Potential new algorithm for stages of HF with incorporation of elevated high‐sensitivity biomarkers such as cardiac troponin (hs‐cTn) levels to symptoms and cardiac structural changes. Incremental role of hs‐cTn as being diagnostic or prognostic is noted in parentheses. HF indicates heart failure; hs‐cTn, high‐sensitivity cardiac troponin I; LV, left ventricular.

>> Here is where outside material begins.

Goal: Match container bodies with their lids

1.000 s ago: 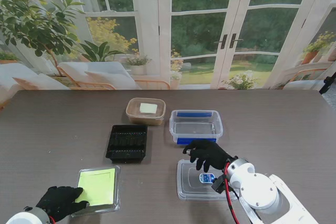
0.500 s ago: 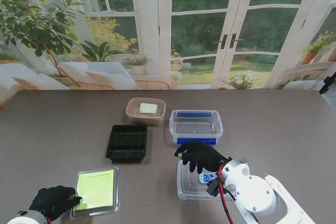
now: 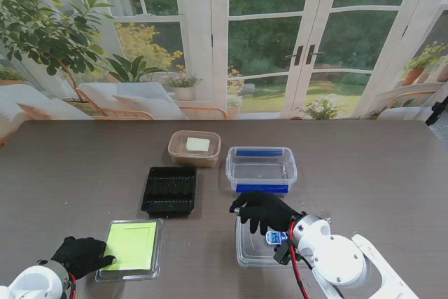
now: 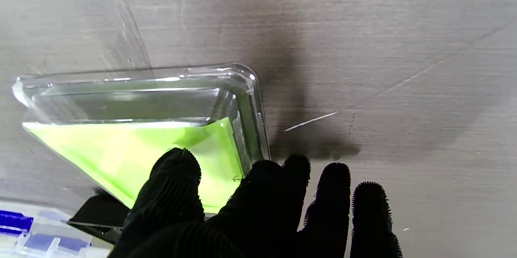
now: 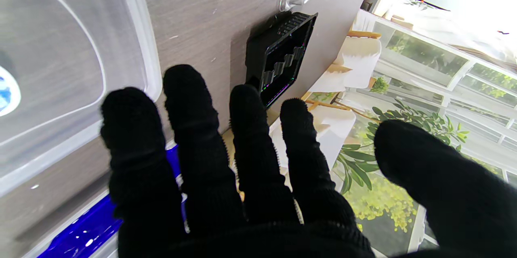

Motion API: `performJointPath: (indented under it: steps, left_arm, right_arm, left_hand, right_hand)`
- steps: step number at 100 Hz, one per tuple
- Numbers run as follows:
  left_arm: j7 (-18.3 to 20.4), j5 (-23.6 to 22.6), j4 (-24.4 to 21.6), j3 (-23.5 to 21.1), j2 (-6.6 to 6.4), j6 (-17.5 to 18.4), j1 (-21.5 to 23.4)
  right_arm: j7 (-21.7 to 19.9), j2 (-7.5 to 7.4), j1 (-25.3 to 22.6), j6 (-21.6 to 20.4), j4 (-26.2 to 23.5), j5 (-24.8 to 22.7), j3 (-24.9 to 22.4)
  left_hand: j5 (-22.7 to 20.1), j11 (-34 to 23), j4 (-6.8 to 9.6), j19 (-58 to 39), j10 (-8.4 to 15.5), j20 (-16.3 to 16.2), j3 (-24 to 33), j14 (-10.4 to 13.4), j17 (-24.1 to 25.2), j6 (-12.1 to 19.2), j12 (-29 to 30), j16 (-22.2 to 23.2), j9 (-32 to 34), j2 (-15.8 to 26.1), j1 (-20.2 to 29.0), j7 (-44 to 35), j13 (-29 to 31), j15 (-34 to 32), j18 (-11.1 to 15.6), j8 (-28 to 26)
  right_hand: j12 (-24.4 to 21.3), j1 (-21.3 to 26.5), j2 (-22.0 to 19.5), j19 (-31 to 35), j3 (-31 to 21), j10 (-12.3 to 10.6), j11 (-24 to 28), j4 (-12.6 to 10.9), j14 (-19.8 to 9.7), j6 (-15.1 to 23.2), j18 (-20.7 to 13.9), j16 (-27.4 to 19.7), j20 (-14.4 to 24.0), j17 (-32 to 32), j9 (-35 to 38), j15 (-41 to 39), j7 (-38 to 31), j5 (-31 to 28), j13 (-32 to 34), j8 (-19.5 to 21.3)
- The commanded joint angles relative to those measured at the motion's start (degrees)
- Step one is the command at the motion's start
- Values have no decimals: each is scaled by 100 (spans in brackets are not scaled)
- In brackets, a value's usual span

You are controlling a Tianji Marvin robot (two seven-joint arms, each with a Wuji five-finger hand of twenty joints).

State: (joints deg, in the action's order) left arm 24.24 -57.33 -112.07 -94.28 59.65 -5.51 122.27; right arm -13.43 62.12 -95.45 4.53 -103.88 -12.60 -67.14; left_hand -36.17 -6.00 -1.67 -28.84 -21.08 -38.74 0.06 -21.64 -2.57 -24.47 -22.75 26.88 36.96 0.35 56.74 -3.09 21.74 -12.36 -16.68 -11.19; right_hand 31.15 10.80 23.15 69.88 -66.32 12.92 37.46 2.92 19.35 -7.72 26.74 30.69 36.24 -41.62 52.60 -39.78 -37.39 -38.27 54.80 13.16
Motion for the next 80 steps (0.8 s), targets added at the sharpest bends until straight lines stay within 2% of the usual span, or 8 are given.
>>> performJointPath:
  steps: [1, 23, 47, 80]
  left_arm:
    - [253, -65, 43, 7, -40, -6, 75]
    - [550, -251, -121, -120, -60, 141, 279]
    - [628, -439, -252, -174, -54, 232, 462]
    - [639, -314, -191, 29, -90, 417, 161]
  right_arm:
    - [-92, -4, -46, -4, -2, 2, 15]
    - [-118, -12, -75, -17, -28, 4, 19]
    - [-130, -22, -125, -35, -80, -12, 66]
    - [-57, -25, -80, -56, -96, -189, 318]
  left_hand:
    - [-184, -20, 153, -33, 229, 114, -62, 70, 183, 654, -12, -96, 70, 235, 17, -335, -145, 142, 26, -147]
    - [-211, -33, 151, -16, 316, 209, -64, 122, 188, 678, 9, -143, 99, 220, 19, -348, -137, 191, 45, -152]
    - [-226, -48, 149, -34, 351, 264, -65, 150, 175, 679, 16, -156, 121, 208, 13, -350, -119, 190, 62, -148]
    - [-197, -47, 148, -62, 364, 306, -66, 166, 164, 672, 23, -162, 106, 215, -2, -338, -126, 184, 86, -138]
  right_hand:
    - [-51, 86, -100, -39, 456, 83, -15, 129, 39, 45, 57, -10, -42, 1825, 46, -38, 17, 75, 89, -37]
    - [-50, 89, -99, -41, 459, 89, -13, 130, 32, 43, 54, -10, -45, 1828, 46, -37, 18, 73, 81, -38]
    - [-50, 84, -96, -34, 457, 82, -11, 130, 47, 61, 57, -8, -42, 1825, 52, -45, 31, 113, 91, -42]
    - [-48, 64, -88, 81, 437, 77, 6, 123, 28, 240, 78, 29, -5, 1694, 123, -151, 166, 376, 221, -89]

Though most studies of hs‐cTn in HF have been performed in patients with reduced ejection fraction, a few have addressed its prognostic role in patients with HF with preserved ejection fraction (HFpEF).2, 9, 10, 11, 12 These demonstrated a similar association of higher troponin levels and risk of future HF rehospitalization or death among symptomatic patients with HFpEF.2, 9, 10, 11

In this issue of the Journal of the American Heart Association (JAHA), using the pooled data from DOSE (Diuretic Strategies in Patients with Acute Decompensated Heart Failure), 13 CARRESS‐HF, (Cardiorenal Rescue Study in Acute Decompensated Heart Failure)14 and RELAX (Phosphodiesterase‐5 Inhibition to Improve Clinical Status and Exercise Capacity in Heart Failure with Preserved Ejection Fraction)15 trials, Fudim and colleagues16 demonstrate that hs‐TnI levels were elevated among 86% of the hospitalized, and among 53% of the ambulatory patients with HFpEF. The pooled data provide us an opportunity to recognize a potential longitudinal pattern of hs‐TnI elaboration in these specific populations of HFpEF16 (Figure 2A), and a better understanding of its role in different disease stages (Figure 1) or phenotypes, ranging from stable ambulatory to hospitalized HF (Figure 2B). In ambulatory, stable NYHA (New York Heart Association) II/III HFpEF patients, hs‐TnI levels appeared to be chronically elevated, slightly above the 99% upper reference limit, but not as high as the hospitalized patients, and did not change significantly over 6 months. In hospitalized patients with HFpEF, levels were significantly elevated, approximately twice of the 99% upper reference limit, and remained elevated without a significant change during hospitalization, and decreased only modestly by approximately 17% at 60 days, suggesting a sicker population with a higher biomarker expression profile even after hospitalization (Figure 2A and 2B). In addition to potential scenarios depicted in Figure 2, it is also possible that with longer follow‐up, these levels might have come down further.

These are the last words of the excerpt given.